The Bavarian State Painting Collections acquired “Interior with Children (The Siblings)” in 1972. In a statement, director Anton Biebl described the painting as an important example of Ury’s practice and as a lens onto “the history of Jewish collectors and patrons in early modern Berlin.” He added that the restitution recognizes the work’s “dual Jewish provenance” — from its German-Jewish creator to its Jewish collector — and the circumstances of its loss through persecution.

Bavaria’s minister of art Markus Blume, also speaking in a statement, positioned Goldschmidt’s story as emblematic: “Curt Goldschmidt’s fate is representative of that of many Jewish collectors and patrons. Persecution by the National Socialists robbed him of his fortune and his art collection; he could only save his life by fleeing.”

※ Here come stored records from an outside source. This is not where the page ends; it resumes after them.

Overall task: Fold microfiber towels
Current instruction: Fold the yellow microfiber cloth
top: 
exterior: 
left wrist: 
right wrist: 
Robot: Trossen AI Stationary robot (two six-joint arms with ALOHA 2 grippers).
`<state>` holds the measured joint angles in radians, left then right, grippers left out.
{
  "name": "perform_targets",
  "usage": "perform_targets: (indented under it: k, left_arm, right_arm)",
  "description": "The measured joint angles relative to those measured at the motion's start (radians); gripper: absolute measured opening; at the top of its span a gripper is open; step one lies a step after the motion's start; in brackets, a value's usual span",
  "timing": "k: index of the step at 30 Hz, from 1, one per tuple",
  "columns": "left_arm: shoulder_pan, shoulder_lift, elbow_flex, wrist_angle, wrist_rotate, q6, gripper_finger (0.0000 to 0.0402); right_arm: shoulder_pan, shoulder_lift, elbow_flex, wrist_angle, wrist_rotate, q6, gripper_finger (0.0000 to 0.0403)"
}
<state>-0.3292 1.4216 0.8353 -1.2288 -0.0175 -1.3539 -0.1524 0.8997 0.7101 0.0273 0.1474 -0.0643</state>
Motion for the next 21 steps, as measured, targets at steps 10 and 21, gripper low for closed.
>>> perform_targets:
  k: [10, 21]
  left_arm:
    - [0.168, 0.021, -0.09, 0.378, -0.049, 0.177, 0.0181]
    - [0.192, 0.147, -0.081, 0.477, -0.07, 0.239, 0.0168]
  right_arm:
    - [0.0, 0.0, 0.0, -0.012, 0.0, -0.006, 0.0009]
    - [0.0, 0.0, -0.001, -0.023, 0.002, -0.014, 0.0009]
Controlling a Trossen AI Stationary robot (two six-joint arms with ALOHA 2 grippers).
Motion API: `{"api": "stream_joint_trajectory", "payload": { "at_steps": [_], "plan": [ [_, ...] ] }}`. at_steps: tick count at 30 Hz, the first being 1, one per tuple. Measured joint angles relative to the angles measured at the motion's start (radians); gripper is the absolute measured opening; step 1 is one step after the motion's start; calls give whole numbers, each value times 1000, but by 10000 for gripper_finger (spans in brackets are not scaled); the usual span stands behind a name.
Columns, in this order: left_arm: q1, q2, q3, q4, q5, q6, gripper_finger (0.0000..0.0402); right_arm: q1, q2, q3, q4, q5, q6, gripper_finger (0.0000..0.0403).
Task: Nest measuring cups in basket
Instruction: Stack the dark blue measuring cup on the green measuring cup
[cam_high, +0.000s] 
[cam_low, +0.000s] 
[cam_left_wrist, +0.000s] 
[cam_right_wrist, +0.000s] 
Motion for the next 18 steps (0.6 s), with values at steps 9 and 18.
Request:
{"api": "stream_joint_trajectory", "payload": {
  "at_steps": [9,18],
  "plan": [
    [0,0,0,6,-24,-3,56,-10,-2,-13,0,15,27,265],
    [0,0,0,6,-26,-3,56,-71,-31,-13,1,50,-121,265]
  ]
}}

The decision arrives amid renewed attention on restitution practices in Bavaria’s museum sector, which has faced scrutiny for slow progress on Nazi-looted art. In this case, the museum’s findings hinge not on a dramatic wartime theft, but on the more pervasive mechanism of coerced sale — a reminder that the Nazi project of dispossession often worked through markets as much as through force.

With the return of Ury’s “Interior with Children (The Siblings)”, the Pinakotheken signal a sharper institutional willingness to treat provenance research not as an internal exercise, but as a public reckoning with how collections were built — and at whose expense.